Message Start Event broken after Process Instance Migration

  • Camunda 7.6 Community
  • Everything deployed through rest api.

Migration of the following BPMN:

MessageStart

  • Activity B had active incidents.
  • Activity B is a script that runs message correlation to another process definition using the java api.

The process was deployed through the rest API.

eventCapture

The above graph is message start events. Green is Version 1, and Yellow is Version 2. You can see the migration occur just after 10:00. before the migration, Version 2’s message start event was working. After migration, the Message start event stops working.

When you test the message start event using the Rest API’s /message endpoint, a error such as:

org.camunda.commons.logging.BaseLogger.logError 
ENGINE-16004 Exception while closing command context: 
ENGINE-13031 Cannot correlate a message with name 'my_event' to a single execution.
105 executions match the correlation keys:
    [ 
    CorrelationSet[businessKey=null, 
    processInstanceId=null, 
    processDefinitionId=null, 
    correlationKeys=null, 
    tenantId=null, 
    isTenantIdSet=false
    ]
  • Deploying again to bump the process version to 3 did not resolve the issue.
  • I had to deploy a Version 3, Suspend Version 1 and Version 2 for Version 3 to start working again. Re-enabling the definition causes the issue to start again.
  • It appears the problem specifically resolves when you suspend the migrated instances.
  • It appeared that Version 2 was ignoring the Async after property on the Message Start Event.
  • The migration between versions was just a generic by-default mapping. Rest API was used to Generate, Validate, and Execute the migration.
  • There was no new activities, or changes to the activities. The migration’s purpose was just to move the active instances (which were some suspended instances on a timer, and instances that had incidents on the “B” Task.

@camunda @thorben Any ideas on what would be causing this?

recreation steps:

  1. Create a process definition with Message Start Event:

  1. Upload new version:

  1. Create Migration

  1. Run Migration

  1. Create Message:

If you suspend the migrated instances, the message start event starts to work again.

Hi Stephen,

maybe related this jira

Rob

Thats pretty close!!!

In our use case you dont need a user task to recreate the issue though. But seems to be the same issue minus the need for the user task.

Hi guys,

I agree, sounds like the issue Rob linked. This is a nasty bug because it makes process instance state inconsistent (creates subscriptions for process instances that shouldn’t have subscriptions) and there is no API way to get rid of the subscriptions. Via Java API, you can define a message correlation to correlate to start events only, which should be a workaround. However, this is not exposed via REST API. Another idea would be to migrate those instances to the same process definition but without the message start event.

Cheers,
Thorben

Are you saying that in the Migration /execute we do not have a Source/Target mapping for the Start event?

In the recreation example/steps above, we did not have source/target mappings for the start event.

I mean the following: Right now you have version 1 and 2 of Start Message Process.

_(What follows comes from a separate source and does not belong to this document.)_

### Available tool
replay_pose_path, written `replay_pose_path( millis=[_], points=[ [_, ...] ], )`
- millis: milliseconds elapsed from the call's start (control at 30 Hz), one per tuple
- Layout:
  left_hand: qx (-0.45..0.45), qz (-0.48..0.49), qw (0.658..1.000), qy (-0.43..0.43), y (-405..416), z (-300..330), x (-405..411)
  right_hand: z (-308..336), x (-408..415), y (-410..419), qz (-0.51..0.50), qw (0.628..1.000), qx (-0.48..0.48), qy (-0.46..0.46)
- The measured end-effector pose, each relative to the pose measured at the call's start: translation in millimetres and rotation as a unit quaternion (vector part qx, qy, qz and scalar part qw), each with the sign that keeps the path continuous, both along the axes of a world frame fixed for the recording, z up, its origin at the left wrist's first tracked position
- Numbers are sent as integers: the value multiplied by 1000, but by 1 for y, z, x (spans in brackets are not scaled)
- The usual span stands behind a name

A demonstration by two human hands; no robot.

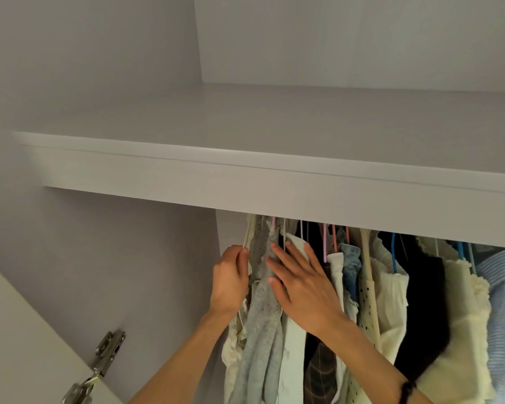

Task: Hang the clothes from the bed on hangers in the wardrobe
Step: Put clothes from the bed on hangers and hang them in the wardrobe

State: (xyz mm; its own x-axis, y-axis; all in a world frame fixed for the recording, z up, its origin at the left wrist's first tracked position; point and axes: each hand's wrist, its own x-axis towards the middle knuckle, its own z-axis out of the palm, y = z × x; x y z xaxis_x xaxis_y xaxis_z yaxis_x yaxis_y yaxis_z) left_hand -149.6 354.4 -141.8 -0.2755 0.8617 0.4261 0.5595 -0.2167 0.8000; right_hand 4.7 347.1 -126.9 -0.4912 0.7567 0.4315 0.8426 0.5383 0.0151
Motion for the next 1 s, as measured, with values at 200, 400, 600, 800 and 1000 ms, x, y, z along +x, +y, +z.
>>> replay_pose_path(
  millis=[200, 400, 600, 800, 1000],
  points=[
    [59, 14, 998, -3, -6, 16, -10, -3, 2, 1, 11, 1000, -7, 7],
    [75, 21, 996, 32, -40, 9, -22, 4, -5, 1, 32, 995, -44, 83],
    [66, 36, 994, 84, -88, -13, -14, 50, -52, -10, 39, 855, -279, 436],
    [65, 76, 984, 149, -124, -18, -21, 78, -85, -10, 36, 574, -497, 650],
    [55, 58, 970, 229, -163, -24, -22, 66, -96, -41, 25, 557, -563, 610]
  ],
)
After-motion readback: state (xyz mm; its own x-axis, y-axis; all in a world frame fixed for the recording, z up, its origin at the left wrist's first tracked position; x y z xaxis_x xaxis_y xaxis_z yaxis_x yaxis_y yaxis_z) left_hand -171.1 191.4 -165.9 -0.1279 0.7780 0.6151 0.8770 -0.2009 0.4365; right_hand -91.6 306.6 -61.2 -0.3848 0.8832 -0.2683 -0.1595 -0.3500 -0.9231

As a workaround, you could deploy version 3. Version 3 is the same as version 2, but instead of having a message start event, it has a none start event. You then migrate all instances from version 1 to version 3, but you start new instances by message with version 2 (or swap versions 2 and 3 so that the version you start new instances with is the latest version).

Not a great workaround for various reasons, but it avoids migrating to a process with a message start event, which is the trigger for the bug we are discussing.